_TASK DESCRIPTION_
Lines that include the string "camera" are the ones to copy from the entries below.

_Stored items from a collection_
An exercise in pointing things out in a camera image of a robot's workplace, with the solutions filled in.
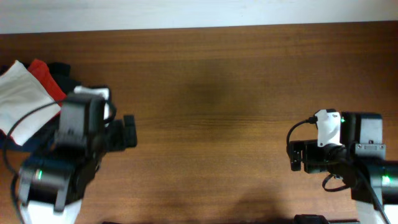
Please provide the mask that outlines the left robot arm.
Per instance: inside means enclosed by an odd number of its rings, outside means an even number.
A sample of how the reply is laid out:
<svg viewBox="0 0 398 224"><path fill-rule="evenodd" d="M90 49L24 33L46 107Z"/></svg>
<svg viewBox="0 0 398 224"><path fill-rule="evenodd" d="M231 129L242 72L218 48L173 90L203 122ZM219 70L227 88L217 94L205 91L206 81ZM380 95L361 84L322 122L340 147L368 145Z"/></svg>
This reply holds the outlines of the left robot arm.
<svg viewBox="0 0 398 224"><path fill-rule="evenodd" d="M75 223L86 187L109 152L137 146L134 116L115 119L102 96L71 93L62 102L52 149L21 165L17 198L22 223Z"/></svg>

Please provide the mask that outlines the white t-shirt with robot print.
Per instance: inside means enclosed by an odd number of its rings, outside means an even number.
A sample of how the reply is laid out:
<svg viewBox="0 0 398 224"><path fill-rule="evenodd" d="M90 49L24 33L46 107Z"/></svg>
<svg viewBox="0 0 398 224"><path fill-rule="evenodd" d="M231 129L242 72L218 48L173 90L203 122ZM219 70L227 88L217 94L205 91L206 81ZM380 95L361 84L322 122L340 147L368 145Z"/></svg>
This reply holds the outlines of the white t-shirt with robot print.
<svg viewBox="0 0 398 224"><path fill-rule="evenodd" d="M35 78L25 66L15 61L1 75L1 131L8 134L12 126L28 112L38 108L34 102ZM18 145L25 144L40 128L60 112L60 106L51 103L24 119L12 132L11 138Z"/></svg>

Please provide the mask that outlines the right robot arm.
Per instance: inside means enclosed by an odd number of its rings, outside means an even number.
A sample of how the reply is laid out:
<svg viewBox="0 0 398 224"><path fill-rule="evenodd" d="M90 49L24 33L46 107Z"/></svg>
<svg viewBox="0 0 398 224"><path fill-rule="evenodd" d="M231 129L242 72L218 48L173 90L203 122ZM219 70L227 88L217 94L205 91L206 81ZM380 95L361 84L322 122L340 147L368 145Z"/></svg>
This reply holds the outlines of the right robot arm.
<svg viewBox="0 0 398 224"><path fill-rule="evenodd" d="M319 110L292 126L317 127L317 138L286 137L292 171L326 172L326 192L351 191L356 223L397 223L397 161L386 159L383 120L377 113Z"/></svg>

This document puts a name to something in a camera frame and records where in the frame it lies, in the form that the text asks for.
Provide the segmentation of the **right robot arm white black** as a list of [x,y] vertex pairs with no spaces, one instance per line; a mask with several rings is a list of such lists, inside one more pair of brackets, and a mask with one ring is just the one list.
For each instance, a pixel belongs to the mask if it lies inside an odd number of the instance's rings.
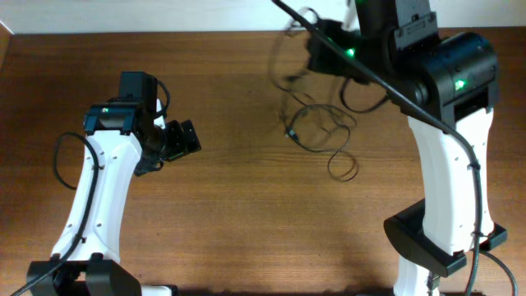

_ANSWER TO THIS TASK_
An exercise in pointing things out in a camera image of a robot's workplace, with the solutions filled in.
This document puts a name to something in a camera frame and records where in the frame it lies, in the form that the text asks for.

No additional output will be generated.